* [EXERCISE]:
In the data below, the answer is the run of lines from the line containing "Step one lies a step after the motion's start" through the line containing "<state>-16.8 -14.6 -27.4", both included; print it exactly and nothing else.

* [PROVIDED INFORMATION]:
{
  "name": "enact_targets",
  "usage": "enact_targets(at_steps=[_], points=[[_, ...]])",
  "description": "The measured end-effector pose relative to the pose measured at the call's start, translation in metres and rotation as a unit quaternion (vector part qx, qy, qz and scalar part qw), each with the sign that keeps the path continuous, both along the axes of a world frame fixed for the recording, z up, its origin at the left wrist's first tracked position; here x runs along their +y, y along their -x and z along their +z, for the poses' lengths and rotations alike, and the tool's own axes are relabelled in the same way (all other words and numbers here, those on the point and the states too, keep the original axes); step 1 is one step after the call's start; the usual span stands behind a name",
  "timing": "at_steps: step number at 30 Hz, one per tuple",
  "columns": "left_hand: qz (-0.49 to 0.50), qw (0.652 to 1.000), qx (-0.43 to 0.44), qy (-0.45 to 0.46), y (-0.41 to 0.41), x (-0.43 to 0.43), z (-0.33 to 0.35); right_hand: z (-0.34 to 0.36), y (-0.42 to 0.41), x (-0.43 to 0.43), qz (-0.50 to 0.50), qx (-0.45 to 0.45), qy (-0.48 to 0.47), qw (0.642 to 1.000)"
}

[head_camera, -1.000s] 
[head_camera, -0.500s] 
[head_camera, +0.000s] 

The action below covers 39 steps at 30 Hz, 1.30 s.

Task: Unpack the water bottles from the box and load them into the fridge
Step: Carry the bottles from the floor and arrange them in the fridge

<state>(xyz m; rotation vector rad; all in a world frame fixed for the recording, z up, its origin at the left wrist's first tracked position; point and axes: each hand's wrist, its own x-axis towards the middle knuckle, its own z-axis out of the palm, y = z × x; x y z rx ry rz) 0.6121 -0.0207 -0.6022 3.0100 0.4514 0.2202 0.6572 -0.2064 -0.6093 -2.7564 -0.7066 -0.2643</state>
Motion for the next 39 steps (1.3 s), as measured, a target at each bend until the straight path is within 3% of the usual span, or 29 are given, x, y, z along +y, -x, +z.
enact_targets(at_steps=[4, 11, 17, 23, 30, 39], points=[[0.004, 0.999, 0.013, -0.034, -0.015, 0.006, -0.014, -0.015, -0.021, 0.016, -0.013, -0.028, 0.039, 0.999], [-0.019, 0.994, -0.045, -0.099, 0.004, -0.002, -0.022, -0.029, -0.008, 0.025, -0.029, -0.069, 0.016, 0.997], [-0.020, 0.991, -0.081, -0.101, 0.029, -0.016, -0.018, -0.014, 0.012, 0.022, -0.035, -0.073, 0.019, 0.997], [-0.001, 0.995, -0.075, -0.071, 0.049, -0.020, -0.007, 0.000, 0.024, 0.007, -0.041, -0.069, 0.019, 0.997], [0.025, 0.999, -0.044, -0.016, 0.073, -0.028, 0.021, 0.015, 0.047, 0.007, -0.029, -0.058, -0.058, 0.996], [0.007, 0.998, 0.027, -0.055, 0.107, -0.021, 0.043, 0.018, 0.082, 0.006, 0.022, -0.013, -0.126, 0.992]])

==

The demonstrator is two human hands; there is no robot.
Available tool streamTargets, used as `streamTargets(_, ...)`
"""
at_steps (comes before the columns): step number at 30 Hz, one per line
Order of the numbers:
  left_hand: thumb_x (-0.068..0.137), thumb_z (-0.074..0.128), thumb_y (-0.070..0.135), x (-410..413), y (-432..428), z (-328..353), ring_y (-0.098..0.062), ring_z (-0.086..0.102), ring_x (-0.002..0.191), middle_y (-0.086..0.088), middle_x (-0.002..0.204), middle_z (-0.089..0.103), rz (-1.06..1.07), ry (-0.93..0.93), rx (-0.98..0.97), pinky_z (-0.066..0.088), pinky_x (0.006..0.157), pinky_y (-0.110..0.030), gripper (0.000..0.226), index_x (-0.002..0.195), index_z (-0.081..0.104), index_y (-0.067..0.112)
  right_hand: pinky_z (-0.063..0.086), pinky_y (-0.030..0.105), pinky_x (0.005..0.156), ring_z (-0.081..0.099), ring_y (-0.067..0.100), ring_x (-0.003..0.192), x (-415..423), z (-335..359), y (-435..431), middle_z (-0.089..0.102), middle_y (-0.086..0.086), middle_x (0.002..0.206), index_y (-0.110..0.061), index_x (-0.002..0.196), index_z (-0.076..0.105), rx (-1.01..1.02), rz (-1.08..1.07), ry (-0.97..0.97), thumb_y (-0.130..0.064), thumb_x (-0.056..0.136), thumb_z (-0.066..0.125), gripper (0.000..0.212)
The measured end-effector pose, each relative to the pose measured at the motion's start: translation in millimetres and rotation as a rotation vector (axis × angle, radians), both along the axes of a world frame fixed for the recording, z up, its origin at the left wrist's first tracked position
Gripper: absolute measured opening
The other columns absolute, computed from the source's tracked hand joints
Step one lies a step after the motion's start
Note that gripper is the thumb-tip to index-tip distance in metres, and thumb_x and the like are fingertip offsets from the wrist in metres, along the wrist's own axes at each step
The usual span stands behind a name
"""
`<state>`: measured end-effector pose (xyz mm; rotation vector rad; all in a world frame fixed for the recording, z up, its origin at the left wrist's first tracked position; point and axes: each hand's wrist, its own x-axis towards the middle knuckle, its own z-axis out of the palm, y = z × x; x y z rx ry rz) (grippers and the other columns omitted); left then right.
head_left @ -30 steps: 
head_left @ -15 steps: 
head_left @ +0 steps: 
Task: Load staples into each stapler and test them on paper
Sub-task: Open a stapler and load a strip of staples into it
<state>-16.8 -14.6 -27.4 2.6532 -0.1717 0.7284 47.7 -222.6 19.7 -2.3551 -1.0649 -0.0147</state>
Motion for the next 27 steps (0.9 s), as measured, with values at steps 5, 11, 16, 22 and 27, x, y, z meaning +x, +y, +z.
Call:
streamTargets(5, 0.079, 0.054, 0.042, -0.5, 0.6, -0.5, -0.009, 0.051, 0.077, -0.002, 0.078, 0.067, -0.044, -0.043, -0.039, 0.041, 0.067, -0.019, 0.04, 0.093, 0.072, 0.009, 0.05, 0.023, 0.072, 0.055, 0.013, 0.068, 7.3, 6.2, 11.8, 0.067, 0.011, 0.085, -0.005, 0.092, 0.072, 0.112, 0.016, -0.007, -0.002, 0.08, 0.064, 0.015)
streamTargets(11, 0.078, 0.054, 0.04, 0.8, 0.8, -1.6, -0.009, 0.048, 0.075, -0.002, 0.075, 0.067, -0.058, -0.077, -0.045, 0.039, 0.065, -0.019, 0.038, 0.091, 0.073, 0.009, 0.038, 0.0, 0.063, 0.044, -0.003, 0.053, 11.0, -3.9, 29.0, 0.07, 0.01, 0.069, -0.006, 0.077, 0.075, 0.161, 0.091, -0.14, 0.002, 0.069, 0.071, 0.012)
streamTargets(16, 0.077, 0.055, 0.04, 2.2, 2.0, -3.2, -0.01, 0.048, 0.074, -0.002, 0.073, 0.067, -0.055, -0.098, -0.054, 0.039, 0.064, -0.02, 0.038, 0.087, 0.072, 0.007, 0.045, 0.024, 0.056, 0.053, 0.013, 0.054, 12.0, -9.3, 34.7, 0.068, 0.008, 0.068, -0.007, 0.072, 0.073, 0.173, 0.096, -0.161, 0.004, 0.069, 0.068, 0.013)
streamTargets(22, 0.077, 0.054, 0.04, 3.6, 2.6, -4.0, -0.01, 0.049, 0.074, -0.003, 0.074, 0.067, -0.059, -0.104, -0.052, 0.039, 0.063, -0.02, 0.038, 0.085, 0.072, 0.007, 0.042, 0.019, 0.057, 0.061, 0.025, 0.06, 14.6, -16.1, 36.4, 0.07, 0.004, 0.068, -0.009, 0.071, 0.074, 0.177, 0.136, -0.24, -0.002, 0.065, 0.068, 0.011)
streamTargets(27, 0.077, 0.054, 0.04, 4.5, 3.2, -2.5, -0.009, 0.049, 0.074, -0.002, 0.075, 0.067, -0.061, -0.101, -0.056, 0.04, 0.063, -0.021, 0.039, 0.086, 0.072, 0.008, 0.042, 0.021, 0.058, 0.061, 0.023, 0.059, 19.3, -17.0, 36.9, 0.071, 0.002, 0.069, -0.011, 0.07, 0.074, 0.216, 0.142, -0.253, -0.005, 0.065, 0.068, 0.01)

* [SOLUTION]:
Step one lies a step after the motion's start
Note that gripper is the thumb-tip to index-tip distance in metres, and thumb_x and the like are fingertip offsets from the wrist in metres, along the wrist's own axes at each step
The usual span stands behind a name
"""
`<state>`: measured end-effector pose (xyz mm; rotation vector rad; all in a world frame fixed for the recording, z up, its origin at the left wrist's first tracked position; point and axes: each hand's wrist, its own x-axis towards the middle knuckle, its own z-axis out of the palm, y = z × x; x y z rx ry rz) (grippers and the other columns omitted); left then right.
head_left @ -30 steps: 
head_left @ -15 steps: 
head_left @ +0 steps: 
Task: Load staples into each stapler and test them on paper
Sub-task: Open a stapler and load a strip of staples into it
<state>-16.8 -14.6 -27.4 2.6532 -0.1717 0.7284 47.7 -222.6 19.7 -2.3551 -1.0649 -0.0147</state>

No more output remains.